Islington Law Centre offers advice, casework and representation in a range of social welfare law issues, to clients in Islington and surrounding boroughs. It has been established for more than 40 years.
This award will pay for holistic legal representation in a small number of complex cases, including those referred to the project by other grantees of the initiative. The specialist legal casework will be used to inform strategic legal and policy work, to address systemic barriers to young migrants living full lives.
The project’s approach is to combine holistic legal representation so that immigration matters are dealt with in parallel to social welfare, education and housing matters. This model builds trust with young people, limits their exposure to repeated referrals and addresses the intersecting challenges they face. ILC uses casework experience to influence practice of lawyers working with children and influence policy.
Project 17 works towards ensuring that local authorities comply with the duties imposed on them by Section 17 of the Children Act 1989* to safeguard and promote the welfare of children in need. This award will fund Project 17 to increase awareness and improve implementation of section 17 of the Children Act 1989, to help to address destitution for migrant children and their families.
Project 17 is a small charity set up in 2013, and is based in Lewisham.
*Section 17 enables local councils to provide accommodation and financial support to avoid children being taken into the care of the local authority. This duty exists even if the family has no right to work, no access to welfare benefits and social housing and no leave to remain in the UK. Project 17 exists to ensure that individuals eligible for support under Section 17 are able to access it effectively.
Refugee Support Network supports young people to access training and education in the UK. In 2013, RSN piloted a new project, ‘Youth on the Move’, which aims to improve support to separated young people facing return to Afghanistan. The project works with young Afghans who have spent formative years in the UK as children in the care system, but who face the possibility of enforced removal to Kabul after reaching 18.
It helps ensure all legal routes to remaining in the UK are fully explored, provides practical and psychosocial support in the face of return and monitors well-being, education and employment outcomes for those ultimately sent back to Afghanistan, helping fill a critical evidence gap.
Refugee Support Network reflections on Youth on the Move 2014 Catherine Gladwell and Emily Bowerman reflect on some key learning from this programme’s work with undocumented young people and those refused asylum who face the possibility of forced removal when they turn 18.
This project will further develop an innovative ‘community connector’ and legal representation scheme to support young people to resolve immigration problems and build sustainable networks of support. It will also pilot a new West Midlands project to increase citizenship registration among UK born children.

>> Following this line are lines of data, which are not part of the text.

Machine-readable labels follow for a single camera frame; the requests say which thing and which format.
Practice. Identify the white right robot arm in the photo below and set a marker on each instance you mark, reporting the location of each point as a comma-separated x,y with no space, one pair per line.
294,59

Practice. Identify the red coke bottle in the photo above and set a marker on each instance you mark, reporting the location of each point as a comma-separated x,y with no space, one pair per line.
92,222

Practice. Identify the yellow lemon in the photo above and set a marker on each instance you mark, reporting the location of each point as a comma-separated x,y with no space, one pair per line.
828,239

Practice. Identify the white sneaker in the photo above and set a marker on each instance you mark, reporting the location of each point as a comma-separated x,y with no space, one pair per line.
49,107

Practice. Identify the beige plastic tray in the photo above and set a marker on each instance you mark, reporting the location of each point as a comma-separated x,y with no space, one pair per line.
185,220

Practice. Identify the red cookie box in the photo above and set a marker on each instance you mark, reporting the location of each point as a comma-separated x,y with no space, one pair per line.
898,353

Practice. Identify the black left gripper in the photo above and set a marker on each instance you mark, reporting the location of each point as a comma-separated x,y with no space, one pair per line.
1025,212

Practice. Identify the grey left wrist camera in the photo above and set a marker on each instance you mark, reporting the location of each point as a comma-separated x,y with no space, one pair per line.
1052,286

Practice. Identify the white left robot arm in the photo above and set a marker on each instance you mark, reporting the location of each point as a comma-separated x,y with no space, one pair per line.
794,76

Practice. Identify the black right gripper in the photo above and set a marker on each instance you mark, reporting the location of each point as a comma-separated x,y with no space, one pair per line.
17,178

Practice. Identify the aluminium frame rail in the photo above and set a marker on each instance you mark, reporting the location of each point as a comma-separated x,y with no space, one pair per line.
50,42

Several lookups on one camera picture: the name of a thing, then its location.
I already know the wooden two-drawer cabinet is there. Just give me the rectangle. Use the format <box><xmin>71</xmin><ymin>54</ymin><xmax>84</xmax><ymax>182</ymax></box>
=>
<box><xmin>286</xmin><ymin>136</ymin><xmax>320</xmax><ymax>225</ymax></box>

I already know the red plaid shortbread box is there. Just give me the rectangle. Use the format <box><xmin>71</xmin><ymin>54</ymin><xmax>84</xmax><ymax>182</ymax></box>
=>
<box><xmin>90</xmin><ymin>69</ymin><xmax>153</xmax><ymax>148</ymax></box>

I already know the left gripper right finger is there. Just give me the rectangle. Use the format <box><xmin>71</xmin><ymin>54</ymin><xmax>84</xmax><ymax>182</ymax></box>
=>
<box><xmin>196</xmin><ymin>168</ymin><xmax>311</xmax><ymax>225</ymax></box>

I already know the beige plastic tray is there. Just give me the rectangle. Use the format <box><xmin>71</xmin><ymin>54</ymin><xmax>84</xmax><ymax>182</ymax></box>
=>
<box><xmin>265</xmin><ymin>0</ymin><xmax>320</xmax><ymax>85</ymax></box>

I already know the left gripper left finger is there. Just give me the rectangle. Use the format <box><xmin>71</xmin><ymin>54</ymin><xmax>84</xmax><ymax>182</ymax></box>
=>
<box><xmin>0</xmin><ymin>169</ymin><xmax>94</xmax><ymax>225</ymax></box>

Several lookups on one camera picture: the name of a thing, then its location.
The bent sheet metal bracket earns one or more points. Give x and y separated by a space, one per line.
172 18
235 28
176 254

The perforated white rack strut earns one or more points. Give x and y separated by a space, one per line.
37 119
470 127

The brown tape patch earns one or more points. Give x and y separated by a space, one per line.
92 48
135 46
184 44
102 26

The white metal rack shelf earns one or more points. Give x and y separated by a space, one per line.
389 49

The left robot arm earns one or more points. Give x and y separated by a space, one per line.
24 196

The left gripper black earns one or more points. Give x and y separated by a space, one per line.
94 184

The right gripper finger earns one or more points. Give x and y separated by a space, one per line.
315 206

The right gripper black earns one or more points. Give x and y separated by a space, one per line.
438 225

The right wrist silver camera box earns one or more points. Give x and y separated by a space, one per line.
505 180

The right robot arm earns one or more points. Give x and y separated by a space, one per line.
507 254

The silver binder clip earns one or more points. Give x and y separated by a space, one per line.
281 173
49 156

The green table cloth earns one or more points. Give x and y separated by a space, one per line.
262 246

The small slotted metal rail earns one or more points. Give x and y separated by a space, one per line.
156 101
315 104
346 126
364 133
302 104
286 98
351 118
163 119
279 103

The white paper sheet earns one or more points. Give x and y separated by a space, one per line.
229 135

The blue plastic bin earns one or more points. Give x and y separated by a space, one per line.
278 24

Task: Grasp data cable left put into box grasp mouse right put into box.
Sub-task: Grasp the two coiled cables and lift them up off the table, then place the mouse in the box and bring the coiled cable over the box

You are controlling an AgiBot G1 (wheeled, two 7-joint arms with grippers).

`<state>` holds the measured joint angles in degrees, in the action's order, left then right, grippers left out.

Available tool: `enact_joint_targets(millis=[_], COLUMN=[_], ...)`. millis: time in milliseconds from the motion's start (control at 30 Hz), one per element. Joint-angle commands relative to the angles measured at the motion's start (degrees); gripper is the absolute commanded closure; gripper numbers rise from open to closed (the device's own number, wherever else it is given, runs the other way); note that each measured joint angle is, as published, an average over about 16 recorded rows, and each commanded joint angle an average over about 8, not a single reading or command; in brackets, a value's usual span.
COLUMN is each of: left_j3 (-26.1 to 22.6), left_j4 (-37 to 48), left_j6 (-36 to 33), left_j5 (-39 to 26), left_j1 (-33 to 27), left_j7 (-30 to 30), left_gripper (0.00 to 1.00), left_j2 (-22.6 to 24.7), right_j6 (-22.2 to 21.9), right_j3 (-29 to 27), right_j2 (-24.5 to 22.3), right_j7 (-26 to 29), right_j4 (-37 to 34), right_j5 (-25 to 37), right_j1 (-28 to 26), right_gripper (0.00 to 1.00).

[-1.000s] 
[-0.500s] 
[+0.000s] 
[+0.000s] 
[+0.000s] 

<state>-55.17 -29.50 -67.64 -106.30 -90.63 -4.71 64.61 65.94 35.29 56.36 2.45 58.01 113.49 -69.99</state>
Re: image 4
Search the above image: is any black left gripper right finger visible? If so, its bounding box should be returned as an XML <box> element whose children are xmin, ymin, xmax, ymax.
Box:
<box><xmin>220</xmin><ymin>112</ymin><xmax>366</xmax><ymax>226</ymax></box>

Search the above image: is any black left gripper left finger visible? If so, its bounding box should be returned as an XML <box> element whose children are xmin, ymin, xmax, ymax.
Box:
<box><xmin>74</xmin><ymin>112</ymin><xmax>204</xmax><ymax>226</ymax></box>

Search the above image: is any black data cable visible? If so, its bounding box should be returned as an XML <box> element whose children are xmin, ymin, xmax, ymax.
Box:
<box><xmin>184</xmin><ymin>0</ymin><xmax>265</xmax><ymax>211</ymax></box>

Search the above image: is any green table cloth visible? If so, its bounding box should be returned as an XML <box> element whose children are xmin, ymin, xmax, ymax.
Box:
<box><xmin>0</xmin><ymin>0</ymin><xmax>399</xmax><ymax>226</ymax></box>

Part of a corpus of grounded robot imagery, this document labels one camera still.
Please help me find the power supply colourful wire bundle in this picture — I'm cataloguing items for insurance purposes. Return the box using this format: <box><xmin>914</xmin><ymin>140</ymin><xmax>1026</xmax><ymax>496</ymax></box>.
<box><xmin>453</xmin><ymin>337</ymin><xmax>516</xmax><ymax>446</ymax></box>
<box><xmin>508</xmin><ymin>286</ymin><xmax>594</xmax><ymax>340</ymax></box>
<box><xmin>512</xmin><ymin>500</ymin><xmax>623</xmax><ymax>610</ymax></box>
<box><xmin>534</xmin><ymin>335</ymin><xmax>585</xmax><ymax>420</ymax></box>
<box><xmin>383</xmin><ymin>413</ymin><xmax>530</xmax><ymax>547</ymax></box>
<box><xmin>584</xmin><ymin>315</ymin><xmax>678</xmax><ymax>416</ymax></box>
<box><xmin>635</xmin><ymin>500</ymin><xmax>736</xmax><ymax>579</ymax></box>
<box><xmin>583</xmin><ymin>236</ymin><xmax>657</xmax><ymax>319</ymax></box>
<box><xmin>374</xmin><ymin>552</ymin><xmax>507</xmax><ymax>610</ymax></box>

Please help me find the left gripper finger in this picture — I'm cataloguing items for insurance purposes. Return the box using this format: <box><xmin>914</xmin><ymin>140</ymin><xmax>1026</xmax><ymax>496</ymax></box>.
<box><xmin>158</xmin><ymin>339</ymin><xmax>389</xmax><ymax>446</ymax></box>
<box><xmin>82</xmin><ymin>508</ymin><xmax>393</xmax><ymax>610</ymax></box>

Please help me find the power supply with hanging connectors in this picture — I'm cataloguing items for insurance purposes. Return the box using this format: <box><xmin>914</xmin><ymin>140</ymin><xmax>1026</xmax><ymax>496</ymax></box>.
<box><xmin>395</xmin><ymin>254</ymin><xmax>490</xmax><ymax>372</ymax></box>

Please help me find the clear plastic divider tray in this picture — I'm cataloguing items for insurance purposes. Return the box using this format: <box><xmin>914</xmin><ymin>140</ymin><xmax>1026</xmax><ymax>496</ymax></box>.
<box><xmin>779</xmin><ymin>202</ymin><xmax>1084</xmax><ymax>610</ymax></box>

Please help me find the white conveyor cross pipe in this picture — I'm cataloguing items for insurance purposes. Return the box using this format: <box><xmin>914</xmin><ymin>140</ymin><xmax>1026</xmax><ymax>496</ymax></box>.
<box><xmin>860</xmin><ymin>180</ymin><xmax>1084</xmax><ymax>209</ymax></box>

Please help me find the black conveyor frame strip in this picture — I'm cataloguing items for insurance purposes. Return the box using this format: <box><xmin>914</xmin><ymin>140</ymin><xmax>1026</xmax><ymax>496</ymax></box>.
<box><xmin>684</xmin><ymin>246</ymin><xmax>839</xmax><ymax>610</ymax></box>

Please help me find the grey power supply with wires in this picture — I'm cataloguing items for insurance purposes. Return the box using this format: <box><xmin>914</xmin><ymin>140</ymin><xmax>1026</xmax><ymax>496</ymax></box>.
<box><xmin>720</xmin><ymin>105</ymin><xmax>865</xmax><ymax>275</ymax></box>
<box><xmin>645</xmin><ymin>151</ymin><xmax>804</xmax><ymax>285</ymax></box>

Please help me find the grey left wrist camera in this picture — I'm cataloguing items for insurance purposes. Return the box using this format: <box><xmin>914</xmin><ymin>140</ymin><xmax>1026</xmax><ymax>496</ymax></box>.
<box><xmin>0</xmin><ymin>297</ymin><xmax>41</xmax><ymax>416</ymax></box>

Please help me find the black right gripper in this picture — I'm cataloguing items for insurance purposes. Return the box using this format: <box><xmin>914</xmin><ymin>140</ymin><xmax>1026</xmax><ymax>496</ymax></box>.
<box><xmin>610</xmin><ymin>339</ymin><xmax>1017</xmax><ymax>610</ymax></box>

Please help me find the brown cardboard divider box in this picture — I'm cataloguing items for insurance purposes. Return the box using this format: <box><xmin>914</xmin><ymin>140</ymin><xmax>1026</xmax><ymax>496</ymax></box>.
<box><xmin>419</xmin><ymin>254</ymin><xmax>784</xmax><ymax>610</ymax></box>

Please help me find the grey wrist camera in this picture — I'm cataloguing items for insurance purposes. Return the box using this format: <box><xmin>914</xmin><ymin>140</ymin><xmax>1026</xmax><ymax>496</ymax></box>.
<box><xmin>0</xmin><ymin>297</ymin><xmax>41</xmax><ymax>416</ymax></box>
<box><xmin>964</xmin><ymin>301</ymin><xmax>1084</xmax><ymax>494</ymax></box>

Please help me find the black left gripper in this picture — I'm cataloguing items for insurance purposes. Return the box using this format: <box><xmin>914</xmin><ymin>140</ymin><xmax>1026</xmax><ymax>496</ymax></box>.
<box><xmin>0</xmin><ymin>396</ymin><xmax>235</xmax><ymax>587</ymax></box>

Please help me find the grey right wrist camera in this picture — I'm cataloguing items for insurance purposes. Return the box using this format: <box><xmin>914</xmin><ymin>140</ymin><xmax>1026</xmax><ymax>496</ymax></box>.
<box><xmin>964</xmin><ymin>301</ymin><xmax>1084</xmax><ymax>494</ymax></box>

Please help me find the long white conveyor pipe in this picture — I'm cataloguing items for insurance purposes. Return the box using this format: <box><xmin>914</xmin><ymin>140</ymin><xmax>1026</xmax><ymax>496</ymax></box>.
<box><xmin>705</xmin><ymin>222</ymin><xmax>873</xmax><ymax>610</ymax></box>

Coventry Law Centre is the largest law centre in England. The project will be delivered in partnership with Grapevine. Coventry Law Centre aims to use legal processes to fight poverty, inequality and discrimination. Grapevine works with learning disabled people and trains others in community development.
Watch films by the young people involved here and read about what this project learned in phase one here
Coram Children’s Legal Centre (CCLC), part of the Coram Group of children’s charities, is committed to promoting children’s rights in the UK and worldwide. CCLC’s Migrant Children’s Legal Project delivers legal advice and representation, runs an advice line, provides training and undertakes policy and research work.
This project provides immigration and related legal advice to hard-to-reach families with young children in trusted locations including children’s centres, schools and women’s centres across London, with a focus on the borough of Ealing. It aims to support and improve the ability of professionals in partner organisations to identify and address legal problems. Experience gathered through the project is used to inform CCLC’s policy and research work on promoting children’s rights in immigration policy and law.
The ‘Right to Dream’ project combines holistic advice and advocacy, with peer support and leadership development through ‘Brighter Futures‘ youth group. Young people are supported to speak about their experiences in order to influence how services and policies are developed. In 2015, the project will develop new activities and support tailored to young women and girls.
Praxis provides walk-in advice, group work and social enterprise projects from its centre in Bethnal Green, east London. It aims to work with vulnerable new migrants to create resilient communities, who can overcome disadvantage and discrimination. It has been running for 30 years, and sees 2000 clients annually.
See films by the young people involved in this project here
The Children’s Society is concerned with the welfare and rights of all children and young people, working in particular with young runaways at risk on the streets, refugee children, disabled children, young carers and those within the youth justice system, enabling them to voice their needs and define solutions to the issues affecting them.
This project will provide direct support to young people, and aim to equip social workers to identify and address immigration problems among undocumented young people in the care system. It will provide direct training to social workers in 13 target areas and produce a national guide and resources. The project will mean that children with irregular status are given support to resolve this before they turn 18, and that issues of immigration status will become more integral in the care planning process.